On Friday, a massive global technology outage caused disruptions to airlines, medical services, TV broadcasts, banks, and numerous other businesses worldwide.
This event was a show of the dependence that the global economy has on specific software and the extensive consequences when systems fail.
The outage was linked to CrowdStrike, a cybersecurity firm whose software is used globally to defend against hackers and breaches.
A software update from CrowdStrike seemed to be the cause of the issue, leading to crashes on machines running the Microsoft Windows operating system.
“This is not a security incident or cyberattack. The issue has been identified, isolated and a fix has been deployed,” said George Kurtz, the Chief Executive Officer at CrowdStrike.
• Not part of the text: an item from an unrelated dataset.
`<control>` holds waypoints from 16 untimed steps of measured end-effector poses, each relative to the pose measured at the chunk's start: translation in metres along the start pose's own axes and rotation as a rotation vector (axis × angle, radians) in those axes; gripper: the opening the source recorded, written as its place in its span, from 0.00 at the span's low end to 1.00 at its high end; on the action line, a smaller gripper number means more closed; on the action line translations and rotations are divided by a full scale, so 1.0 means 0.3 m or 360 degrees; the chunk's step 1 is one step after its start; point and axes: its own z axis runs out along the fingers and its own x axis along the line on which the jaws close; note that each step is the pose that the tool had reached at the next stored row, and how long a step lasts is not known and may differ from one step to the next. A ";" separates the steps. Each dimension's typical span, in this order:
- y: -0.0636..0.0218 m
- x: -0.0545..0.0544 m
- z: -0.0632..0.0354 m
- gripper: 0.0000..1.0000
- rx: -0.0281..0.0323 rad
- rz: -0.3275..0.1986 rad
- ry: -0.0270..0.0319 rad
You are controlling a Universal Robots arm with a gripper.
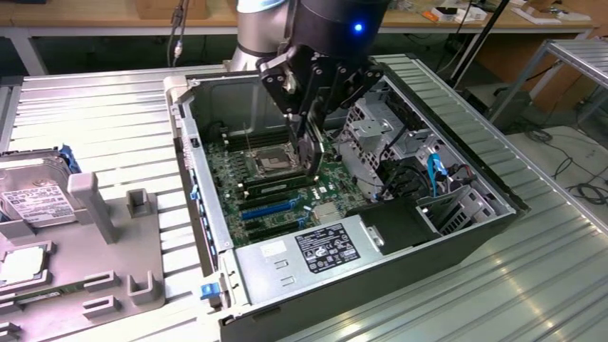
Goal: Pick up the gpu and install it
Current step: 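Pick up the gpu and move the gpu toward the slot, then insert the gpu into the slot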
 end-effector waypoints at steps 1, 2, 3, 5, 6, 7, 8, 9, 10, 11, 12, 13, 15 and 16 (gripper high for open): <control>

Although the technical problem is soon to be resolved, the ripple effects on affected airlines and airports are likely to persist throughout the day and could worsen before improving.
Airlines around the world are cancelling flights as a global IT outage impacts operations. Companies in the United States, UK, India, and Australia are among those badly affected.
Plane tracking service Flightradar24 reported severe delays affecting arrivals and departures at major airports around the world. Heathrow, Las Vegas, and Sydney are among the international hubs reporting problems.
Earlier, Microsoft announced it was taking mitigation actions in response to the service issues.
Heathrow Airport was one of the major organizations that mentioned Microsoft in its statement about the problem. Microsoft reported that the outage began around midnight Friday (EAT).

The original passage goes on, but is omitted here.